Lentejas envueltas en papel aluminio y su relación con el feng shui: así puede mejorar tu vida
2026-03-19 - 07:10
El Feng Shui es una disciplina china con más de 3.000 años de antigüedad. Se basa en el flujo de la energía vital y trata de armonizar el entorno para mejorar la vida de las personas, fomentando el bienestar, la prosperidad y la salud. Esta disciplina asegura que algunos objetos pueden tener influencia en esa energía, sobre todo los que están habitualmente acompañándonos. Uno de ellos son las lentejas, que se asocian a la abundancia, la prosperidad y la fortuna en diferentes culturas.

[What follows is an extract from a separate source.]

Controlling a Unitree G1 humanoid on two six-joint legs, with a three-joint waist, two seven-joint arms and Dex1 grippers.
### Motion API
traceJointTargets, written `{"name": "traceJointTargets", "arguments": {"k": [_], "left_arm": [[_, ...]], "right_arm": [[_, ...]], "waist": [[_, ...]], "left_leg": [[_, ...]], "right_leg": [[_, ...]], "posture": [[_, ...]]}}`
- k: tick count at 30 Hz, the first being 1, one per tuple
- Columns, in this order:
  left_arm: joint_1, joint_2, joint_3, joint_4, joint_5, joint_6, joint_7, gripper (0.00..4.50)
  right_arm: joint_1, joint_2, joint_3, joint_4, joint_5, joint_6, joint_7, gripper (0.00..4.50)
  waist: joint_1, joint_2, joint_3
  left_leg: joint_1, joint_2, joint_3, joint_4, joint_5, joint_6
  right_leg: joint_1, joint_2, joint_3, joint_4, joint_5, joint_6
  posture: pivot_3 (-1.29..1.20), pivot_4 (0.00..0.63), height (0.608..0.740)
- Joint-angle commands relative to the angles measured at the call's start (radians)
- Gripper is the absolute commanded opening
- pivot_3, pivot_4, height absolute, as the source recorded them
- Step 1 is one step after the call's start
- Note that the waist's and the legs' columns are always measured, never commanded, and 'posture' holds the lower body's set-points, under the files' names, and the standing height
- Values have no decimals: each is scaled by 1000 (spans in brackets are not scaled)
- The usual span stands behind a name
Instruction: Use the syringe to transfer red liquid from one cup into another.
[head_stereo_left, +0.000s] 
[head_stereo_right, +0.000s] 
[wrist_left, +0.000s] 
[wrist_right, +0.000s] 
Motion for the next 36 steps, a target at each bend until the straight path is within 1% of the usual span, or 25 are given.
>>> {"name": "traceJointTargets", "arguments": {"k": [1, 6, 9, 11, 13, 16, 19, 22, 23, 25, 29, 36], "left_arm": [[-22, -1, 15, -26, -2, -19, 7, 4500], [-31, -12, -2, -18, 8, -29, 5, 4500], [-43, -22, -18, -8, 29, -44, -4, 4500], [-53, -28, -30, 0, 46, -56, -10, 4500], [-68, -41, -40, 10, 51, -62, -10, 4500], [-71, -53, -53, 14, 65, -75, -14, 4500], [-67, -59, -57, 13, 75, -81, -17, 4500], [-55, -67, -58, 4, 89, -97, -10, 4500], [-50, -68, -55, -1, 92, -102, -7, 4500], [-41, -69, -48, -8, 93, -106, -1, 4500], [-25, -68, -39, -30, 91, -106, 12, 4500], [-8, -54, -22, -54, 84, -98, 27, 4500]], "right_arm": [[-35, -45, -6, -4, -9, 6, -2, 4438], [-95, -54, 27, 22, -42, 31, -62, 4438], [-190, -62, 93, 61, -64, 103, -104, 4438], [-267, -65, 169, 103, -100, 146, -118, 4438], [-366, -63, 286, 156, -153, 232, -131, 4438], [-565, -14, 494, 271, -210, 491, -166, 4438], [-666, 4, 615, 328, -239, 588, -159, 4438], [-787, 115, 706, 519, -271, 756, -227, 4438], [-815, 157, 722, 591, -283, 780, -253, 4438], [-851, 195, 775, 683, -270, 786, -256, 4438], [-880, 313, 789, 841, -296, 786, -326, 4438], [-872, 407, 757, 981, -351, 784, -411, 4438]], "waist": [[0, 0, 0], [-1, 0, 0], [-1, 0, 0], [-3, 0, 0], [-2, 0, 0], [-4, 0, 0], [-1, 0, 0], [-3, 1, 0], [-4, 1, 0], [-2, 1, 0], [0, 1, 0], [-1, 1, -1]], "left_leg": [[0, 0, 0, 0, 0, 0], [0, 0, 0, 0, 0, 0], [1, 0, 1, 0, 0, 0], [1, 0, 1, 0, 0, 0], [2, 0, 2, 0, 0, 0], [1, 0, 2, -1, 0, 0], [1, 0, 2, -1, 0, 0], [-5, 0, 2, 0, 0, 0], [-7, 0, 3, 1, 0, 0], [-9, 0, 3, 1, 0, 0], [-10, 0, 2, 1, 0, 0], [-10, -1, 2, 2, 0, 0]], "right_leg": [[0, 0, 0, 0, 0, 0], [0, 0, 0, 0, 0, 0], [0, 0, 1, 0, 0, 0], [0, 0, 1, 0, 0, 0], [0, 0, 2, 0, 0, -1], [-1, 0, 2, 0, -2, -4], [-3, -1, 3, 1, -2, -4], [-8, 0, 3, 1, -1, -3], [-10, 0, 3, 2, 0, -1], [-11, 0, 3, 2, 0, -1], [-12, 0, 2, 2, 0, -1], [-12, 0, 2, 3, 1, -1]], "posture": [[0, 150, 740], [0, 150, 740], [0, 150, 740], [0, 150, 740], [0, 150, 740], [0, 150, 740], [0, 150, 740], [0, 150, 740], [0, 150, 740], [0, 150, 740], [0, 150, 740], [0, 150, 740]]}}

Este alimento representa el crecimiento. Por ello, según el feng shui, las lentejas pueden ayudar a fortalecer tus aspiraciones económicas si se emplean en ciertas prácticas concretas. Siempre que lo hagamos con sentido y conscientes de su significado. Los seguidores de este tipo de prácticas y creencias, optan por envolver unas lentejas en papel de aluminio. Acto seguido, las guardan en la cartera o en el monedero. Un pequeño gesto que puede buscar diferentes objetivos. Se cree que ayuda a atraer dinero y las oportunidades económicas, al ser consideradas como un ejemplo de abundancia. Otra posible uso es para proteger tus finanzas, alejando los gastos y las pérdidas de dinero. Algunos llevan consigo estas lentejas en momentos importantes a nivel profesional y financiero, como podría ser una reunión con tu jefe o una visita al banco. Otras situaciones en las que el feng shui aconseja llevarlas es cuando se empieza un nuevo proyecto laboral, a principios del mes o en épocas más largas en las que se intenta ganar más dinero. Ya sabemos lo que significan las lentejas, pero ¿y el papel de aluminio? Pues según esta creencia, sirve para preservar el 'poder' de las lentejas, permaneciendo su carga energética aisladas del exterior. También se recomienda tener la cartera ordenada y bien cuidada. Pues el desorden puede relacionarse con una energía negativa. Hay que recalcar que todos estos gestos responden a creencias y costumbres, algunas con miles de años de antigüedad. Sin que puedan ser respaldadas por ninguna evidencia científica. Sin embargo, es una forma de concienciarse sobre un objetivo concreto.